Paul Krugman did correctly sound the alarm about the 2008 housing crisis — and he’s been right about inflation (so far!). But his review of his last decade’s hits and misses is something less than a ruthless self-inventory. Off the top of my head: He omits his argument that Timothy Geithners “stress tests” would not be enough to stabilize the financial system (an error he has admitted elsewhere) and his column declaring the V.A. health care system a “huge policy success.” …
The link to “review of his last decade’s hits and misses” goes to the 2011 column on the VA.
As to Krugman’s prescience on the housing bubble, yeah, yeah, everyone thought housing was too hot. But how many predicted a near-collapse of the global banking system?
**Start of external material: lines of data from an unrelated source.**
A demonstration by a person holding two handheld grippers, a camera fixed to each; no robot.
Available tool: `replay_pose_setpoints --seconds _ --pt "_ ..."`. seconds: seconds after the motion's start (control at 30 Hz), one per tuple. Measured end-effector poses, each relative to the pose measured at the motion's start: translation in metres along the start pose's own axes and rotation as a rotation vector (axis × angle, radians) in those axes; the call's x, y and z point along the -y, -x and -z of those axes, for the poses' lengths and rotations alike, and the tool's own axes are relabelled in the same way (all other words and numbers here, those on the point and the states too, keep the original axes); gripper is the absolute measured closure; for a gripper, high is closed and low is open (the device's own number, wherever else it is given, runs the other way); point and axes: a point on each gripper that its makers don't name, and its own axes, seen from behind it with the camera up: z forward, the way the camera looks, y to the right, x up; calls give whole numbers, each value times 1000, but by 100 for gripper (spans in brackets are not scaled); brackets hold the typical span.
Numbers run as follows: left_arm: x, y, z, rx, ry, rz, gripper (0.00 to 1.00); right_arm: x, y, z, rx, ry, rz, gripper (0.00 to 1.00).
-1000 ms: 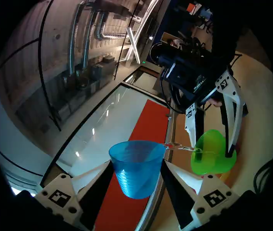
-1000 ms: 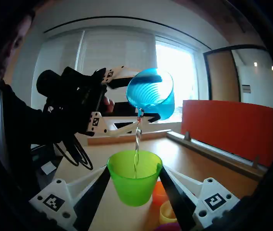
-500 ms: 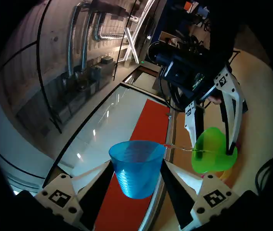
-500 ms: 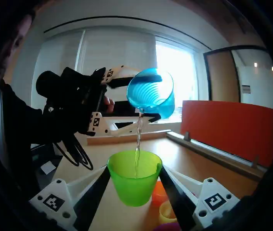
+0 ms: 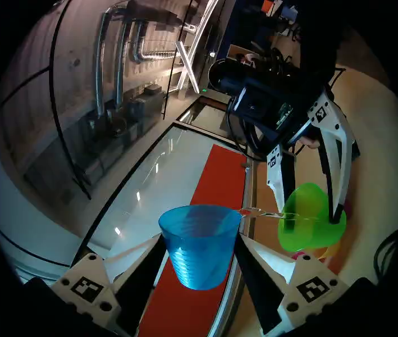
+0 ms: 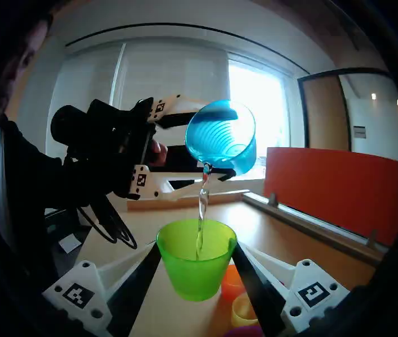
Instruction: Pour water
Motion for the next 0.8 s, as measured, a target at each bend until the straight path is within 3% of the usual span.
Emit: replay_pose_setpoints --seconds 0.8 --pt "6 -3 2 8 -5 -60 17 2 -1 -2 -2 -2 8 10"
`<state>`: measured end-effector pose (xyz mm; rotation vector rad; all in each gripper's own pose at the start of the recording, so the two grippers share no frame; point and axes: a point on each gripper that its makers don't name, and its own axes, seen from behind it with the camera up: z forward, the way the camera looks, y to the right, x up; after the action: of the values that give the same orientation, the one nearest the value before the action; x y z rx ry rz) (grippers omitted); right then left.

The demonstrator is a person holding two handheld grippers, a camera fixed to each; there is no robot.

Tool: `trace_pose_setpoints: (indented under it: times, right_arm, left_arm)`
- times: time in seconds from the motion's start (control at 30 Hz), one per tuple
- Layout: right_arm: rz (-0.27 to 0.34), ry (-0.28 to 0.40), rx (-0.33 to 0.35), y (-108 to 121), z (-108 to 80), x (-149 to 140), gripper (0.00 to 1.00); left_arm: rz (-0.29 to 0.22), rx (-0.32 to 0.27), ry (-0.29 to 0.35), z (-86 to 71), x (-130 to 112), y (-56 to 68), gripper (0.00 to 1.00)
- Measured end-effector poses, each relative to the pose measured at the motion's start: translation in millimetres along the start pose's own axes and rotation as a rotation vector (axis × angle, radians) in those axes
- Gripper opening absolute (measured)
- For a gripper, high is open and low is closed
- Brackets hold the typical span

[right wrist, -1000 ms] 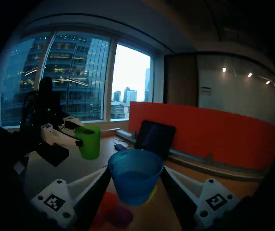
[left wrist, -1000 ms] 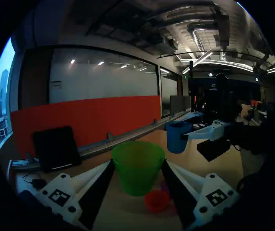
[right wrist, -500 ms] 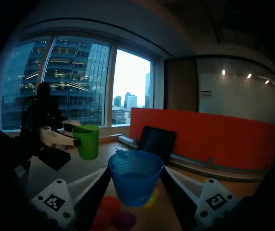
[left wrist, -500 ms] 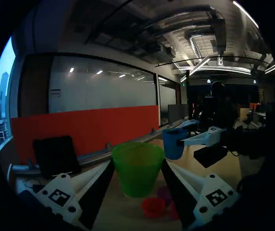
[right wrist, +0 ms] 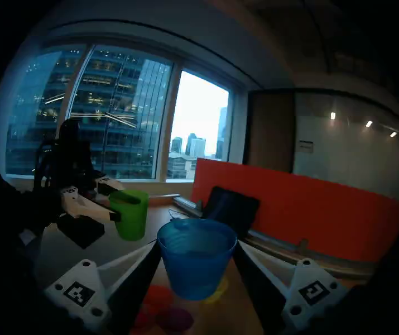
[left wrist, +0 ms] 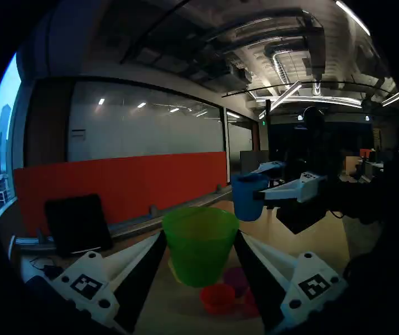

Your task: Pour water

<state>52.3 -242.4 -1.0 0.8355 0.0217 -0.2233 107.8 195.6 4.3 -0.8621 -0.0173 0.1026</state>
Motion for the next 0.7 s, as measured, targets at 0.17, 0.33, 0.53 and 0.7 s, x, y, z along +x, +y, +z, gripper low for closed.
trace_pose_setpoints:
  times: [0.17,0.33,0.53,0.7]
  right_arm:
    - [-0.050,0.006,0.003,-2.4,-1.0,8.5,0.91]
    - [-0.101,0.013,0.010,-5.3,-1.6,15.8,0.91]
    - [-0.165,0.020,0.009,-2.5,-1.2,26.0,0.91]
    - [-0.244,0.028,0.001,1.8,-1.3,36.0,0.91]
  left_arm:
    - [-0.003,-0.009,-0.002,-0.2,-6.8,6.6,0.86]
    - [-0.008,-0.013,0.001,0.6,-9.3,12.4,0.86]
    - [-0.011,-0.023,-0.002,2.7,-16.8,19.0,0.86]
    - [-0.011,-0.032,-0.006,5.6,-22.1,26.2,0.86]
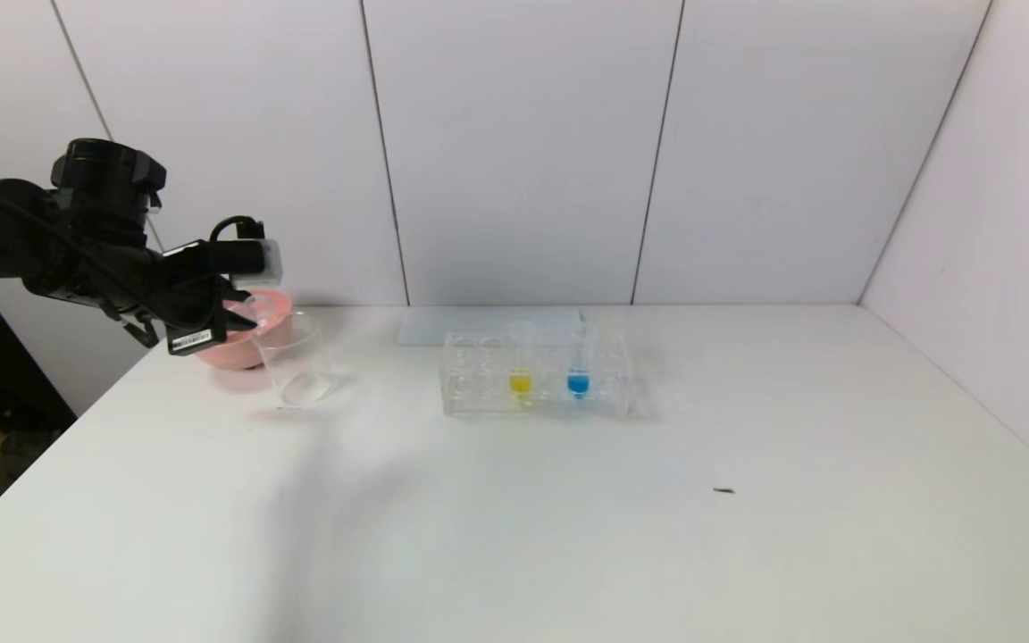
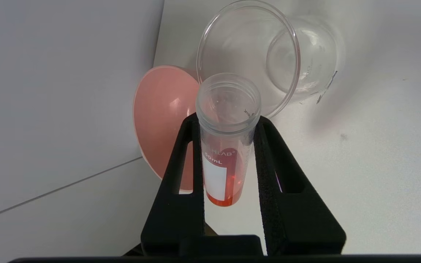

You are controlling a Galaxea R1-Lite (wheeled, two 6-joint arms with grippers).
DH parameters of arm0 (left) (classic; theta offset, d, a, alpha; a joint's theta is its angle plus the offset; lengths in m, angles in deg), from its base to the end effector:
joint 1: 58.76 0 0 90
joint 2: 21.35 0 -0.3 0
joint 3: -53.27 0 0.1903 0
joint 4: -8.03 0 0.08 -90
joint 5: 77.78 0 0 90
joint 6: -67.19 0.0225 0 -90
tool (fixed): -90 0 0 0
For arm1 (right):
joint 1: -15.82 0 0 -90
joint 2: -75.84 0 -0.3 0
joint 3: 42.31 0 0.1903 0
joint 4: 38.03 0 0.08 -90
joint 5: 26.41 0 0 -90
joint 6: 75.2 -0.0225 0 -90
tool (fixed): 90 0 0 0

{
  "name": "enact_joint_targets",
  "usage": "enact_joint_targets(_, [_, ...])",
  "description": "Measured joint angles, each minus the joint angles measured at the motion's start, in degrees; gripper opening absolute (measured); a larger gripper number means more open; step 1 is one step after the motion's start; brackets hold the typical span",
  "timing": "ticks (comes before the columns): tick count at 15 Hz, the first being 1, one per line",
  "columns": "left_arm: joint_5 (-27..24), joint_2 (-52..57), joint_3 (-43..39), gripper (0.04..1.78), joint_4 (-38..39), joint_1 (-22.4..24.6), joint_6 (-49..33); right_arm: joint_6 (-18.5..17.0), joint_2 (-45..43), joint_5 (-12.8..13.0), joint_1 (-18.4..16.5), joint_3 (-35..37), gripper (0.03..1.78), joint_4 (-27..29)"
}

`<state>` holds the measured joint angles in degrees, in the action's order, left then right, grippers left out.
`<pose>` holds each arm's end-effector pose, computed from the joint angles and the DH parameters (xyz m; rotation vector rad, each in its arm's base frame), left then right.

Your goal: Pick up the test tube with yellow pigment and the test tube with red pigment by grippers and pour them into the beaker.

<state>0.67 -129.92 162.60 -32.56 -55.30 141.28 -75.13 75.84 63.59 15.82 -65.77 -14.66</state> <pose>0.3638 0.0175 0.2215 1.1462 0.4970 -0.5550 -0.0229 0.0000 0.0759 -0.0012 -0.0016 0.0000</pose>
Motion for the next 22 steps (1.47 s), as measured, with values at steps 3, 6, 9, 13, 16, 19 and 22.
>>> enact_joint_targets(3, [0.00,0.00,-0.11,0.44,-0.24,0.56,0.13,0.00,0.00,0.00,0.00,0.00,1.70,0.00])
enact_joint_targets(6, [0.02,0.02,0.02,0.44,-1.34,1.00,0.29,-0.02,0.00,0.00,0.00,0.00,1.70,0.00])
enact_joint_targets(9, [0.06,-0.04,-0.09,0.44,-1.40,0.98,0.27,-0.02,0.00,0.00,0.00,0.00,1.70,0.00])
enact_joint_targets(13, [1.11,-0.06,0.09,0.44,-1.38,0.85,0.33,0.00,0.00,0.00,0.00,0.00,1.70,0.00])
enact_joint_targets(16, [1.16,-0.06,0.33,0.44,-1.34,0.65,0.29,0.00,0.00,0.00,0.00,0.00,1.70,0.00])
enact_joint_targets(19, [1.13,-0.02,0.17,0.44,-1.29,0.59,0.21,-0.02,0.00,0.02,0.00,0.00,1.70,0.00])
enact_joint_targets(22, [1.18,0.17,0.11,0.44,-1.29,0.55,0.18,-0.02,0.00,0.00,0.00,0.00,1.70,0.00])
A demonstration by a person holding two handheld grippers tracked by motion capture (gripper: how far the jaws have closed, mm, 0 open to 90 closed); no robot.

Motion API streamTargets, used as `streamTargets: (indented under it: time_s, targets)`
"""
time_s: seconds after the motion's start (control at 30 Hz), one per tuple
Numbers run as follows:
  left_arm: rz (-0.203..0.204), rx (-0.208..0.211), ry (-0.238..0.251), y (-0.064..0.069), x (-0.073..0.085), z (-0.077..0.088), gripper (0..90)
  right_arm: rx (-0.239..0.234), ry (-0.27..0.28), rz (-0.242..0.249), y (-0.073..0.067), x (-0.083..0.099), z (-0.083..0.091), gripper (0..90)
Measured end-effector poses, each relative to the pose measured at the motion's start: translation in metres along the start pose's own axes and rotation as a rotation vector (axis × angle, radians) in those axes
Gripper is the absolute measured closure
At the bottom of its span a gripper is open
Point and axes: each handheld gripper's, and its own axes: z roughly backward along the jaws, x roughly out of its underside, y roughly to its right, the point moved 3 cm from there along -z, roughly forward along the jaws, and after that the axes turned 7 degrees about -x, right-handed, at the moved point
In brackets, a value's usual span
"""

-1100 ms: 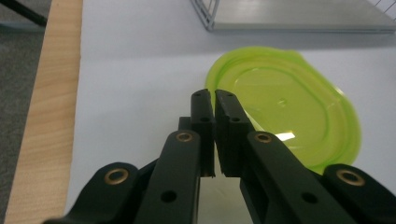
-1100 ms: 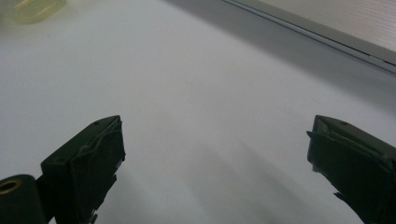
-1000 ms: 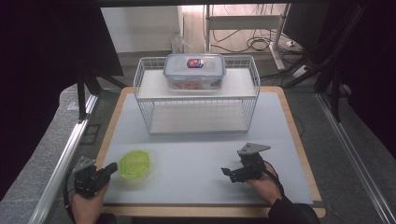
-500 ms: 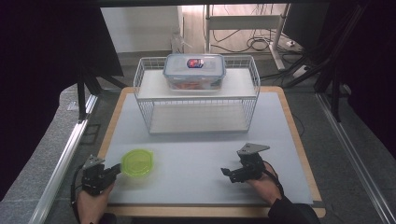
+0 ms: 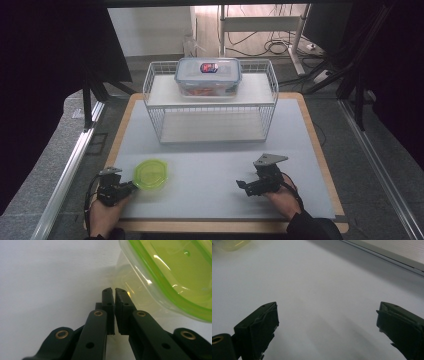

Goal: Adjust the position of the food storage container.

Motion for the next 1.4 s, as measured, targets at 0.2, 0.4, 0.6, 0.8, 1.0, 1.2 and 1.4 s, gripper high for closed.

This is still my favorite Krugman “prediction” on that score, from May 2006:
As I summarized it awhile back, we became a nation in which people make a living by selling one another houses, and they pay for the houses with money borrowed from China.
Now that game seems to be coming to an end. We’re going to have to find other ways to make a living — in particular, we’re going to have to start selling goods and services, not just I.O.U.’s, to the rest of the world, and/or replace imports with domestic production. And adjusting to that new way of making a living will take time.
Will we have that time? Ben Bernanke, the chairman of the Federal Reserve, contends that what’s happening in the housing market is “a very orderly and moderate kind of cooling.” Maybe he’s right. But if he isn’t, the stock market drop of the last two days will be remembered as the start of a serious economic slowdown.”
It will all end badly unless it doesn’t. Who knew?
I suspect something a bit more, well, prescient is out there and I would love to see it.